**SOURCE DATA:**
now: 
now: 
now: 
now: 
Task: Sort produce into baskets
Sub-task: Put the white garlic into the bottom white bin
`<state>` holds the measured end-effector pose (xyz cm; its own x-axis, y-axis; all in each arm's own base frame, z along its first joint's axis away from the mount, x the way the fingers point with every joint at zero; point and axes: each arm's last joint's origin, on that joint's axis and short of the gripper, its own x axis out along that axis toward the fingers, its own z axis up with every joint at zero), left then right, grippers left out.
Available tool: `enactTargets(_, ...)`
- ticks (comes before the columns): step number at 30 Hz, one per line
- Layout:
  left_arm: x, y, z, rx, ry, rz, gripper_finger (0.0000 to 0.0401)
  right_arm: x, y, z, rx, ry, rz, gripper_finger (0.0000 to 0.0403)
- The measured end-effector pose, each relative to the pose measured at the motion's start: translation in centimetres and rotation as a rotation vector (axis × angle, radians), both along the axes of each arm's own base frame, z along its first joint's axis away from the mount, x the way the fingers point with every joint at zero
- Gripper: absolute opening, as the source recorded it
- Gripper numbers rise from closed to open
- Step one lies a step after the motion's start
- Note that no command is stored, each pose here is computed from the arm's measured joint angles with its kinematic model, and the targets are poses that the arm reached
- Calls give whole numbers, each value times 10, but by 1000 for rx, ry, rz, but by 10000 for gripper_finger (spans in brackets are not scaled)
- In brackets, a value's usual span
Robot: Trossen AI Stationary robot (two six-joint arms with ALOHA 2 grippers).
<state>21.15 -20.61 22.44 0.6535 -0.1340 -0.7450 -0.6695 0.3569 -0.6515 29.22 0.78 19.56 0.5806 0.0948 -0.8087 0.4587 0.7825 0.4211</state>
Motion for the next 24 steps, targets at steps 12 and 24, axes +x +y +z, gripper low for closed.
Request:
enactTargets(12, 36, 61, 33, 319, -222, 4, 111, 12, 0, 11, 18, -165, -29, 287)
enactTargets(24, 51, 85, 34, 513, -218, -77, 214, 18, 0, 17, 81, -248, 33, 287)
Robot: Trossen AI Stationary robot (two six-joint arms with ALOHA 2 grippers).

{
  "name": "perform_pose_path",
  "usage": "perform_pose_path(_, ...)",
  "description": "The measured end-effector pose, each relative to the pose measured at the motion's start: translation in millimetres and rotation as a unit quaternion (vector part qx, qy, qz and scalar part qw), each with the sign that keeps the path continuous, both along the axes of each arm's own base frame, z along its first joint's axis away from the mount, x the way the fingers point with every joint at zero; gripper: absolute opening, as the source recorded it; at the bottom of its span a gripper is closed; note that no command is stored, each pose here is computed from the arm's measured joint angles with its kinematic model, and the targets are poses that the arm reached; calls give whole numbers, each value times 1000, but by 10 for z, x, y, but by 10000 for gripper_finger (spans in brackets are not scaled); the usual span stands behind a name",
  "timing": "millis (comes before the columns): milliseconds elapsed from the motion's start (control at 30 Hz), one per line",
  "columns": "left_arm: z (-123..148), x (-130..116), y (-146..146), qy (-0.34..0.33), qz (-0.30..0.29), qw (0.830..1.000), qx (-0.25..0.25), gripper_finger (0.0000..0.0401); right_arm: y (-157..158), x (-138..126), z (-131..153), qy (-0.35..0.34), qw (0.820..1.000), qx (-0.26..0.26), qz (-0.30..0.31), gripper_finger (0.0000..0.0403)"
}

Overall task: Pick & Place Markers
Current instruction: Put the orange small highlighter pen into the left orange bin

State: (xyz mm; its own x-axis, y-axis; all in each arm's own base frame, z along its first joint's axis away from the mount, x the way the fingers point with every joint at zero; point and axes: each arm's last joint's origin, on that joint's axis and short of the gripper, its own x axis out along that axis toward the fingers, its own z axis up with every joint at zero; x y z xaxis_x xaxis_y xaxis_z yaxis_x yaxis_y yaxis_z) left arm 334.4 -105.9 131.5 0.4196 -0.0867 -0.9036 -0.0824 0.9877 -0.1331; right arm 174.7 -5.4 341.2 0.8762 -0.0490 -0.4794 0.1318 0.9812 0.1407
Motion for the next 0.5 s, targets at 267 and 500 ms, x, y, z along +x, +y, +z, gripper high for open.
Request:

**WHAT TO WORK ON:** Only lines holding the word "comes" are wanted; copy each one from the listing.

**OUTPUT BELOW:**
- ticks (comes before the columns): step number at 30 Hz, one per line
  "timing": "millis (comes before the columns): milliseconds elapsed from the motion's start (control at 30 Hz), one per line",

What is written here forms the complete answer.